WTF is natural wine?

Natural Wine Pros

Intrigued by natural wine’s kaleidoscopic flavours, hangover-dodging potential and ethical practices but not sure what it actually is? Wine pro and Pullo co-owner Alex Fitton pops the cork on the natural wine basics

NATURAL WINE 101

Simply put, natural wine is wine created without adding or taking anything away. While traditional commercial winemakers remove the naturally occurring yeasts from the grape and add mass-produced yeasts to determine flavour, natural wines allow the grapes’ own yeasts to reflect a true taste of the terroir.

‘When we think of winemaking, we have a vision of a winemaker tending to their vines and pressing them into barrels in ancient caves. In reality, winemaking is just as much a victim of industrial farming as the sliced white loaf,’ explains Alex.

‘Commercial winemaking is standardised, homogenised and about control. Natural wine is what we commonly perceive to simply be wine – that is, fermented grape juice.’

WHAT’S IN A NAME?

Natural, low-intervention, raw, real: there are a lot of different terms being bandied about to describe this wine movement. Unlike organic or biodynamic products, there are no established organisations regulating the production of these wines, so what they’re called will depend on who you talk to.

‘Most producers would prefer not to call it natural wine at all,’ says Alex. ‘For them it’s just wine they’d rather the commercially manufactured wine be labelled as so.’

ARE THEY REALLY LOW-HANGOVER?

Sulphur dioxide (SO₂) is the pesky compound rumoured to cause those morning-after headaches and it’s used in commercial winemaking to kill bacteria and prevent oxidisation. The natural wine movement’s preference not to mess with the natural grape juice and add SO₂ is why these wines have been widely credited for their hangover-swerving assets. However, although most natural producers don’t add SO₂ as a matter of course, that doesn’t mean there won’t be any at all.

Alex explains: ‘SO₂ is a naturally occurring by-product of winemaking, so will always be present. Natural winemakers have a mixed reaction to adding additional SO₂; some use it sparingly – as has been done since the Romans burnt sulphur candles in amphora to sterilise the vessels – whereas others completely eschew its use.’
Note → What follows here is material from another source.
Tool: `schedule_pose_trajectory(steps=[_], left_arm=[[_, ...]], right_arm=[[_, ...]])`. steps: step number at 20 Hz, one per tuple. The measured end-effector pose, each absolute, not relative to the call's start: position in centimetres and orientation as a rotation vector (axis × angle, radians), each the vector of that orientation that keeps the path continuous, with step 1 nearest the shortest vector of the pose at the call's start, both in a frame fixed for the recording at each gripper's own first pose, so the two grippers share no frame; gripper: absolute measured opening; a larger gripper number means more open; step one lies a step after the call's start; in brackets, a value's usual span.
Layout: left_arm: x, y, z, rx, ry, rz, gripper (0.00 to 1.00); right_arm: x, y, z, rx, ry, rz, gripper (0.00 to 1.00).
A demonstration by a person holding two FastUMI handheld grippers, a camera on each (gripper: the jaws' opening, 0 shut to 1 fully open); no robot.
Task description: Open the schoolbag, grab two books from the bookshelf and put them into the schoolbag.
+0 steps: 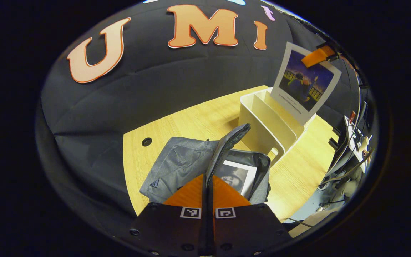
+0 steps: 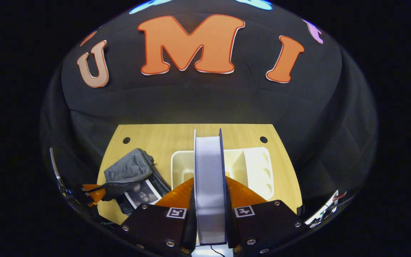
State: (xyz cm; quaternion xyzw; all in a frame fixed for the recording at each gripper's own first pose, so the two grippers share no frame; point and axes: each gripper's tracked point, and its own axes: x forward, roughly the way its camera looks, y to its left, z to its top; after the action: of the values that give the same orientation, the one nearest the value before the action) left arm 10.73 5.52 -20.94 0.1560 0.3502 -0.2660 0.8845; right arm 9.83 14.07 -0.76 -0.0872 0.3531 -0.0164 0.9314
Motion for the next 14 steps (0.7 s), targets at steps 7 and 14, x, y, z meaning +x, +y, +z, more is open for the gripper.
schedule_pose_trajectory(steps=[7, 14], left_arm=[[11.9, 5.8, -20.0, 0.369, 0.701, -0.589, 0.01], [12.7, 6.2, -19.7, 0.441, 0.679, -0.608, 0.01]], right_arm=[[3.4, 18.8, 1.7, 0.062, 0.638, 0.05, 0.34], [-2.3, 19.4, -5.1, 0.488, 0.664, 0.061, 0.34]])
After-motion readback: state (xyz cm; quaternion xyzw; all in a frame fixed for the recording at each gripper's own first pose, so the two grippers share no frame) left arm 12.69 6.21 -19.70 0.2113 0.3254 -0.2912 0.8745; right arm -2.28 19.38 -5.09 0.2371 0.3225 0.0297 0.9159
MOST IMPORTANTLY, WHAT DOES IT TASTE LIKE?

The language commonly used around natural wine tends to focus on words ending with ‘y’: funky, lively, juicy and, even, barnyard-y. But there’s a lip-smacking spectrum of flavours, styles and vintages to discover.

‘Natural wines are a great way to explore flavours you wouldn’t usually expect to find in wine,’ says Alex.

‘You could have two different producers who produce wildly different wines from the same grape variety – you wouldn’t see the same level of variation in commercial wine production.

‘It’s also a massive myth that natural wine can’t be aged. The industry has high overhead costs, so producers – usually small, independently owned businesses – are forced to release their wine for financial security.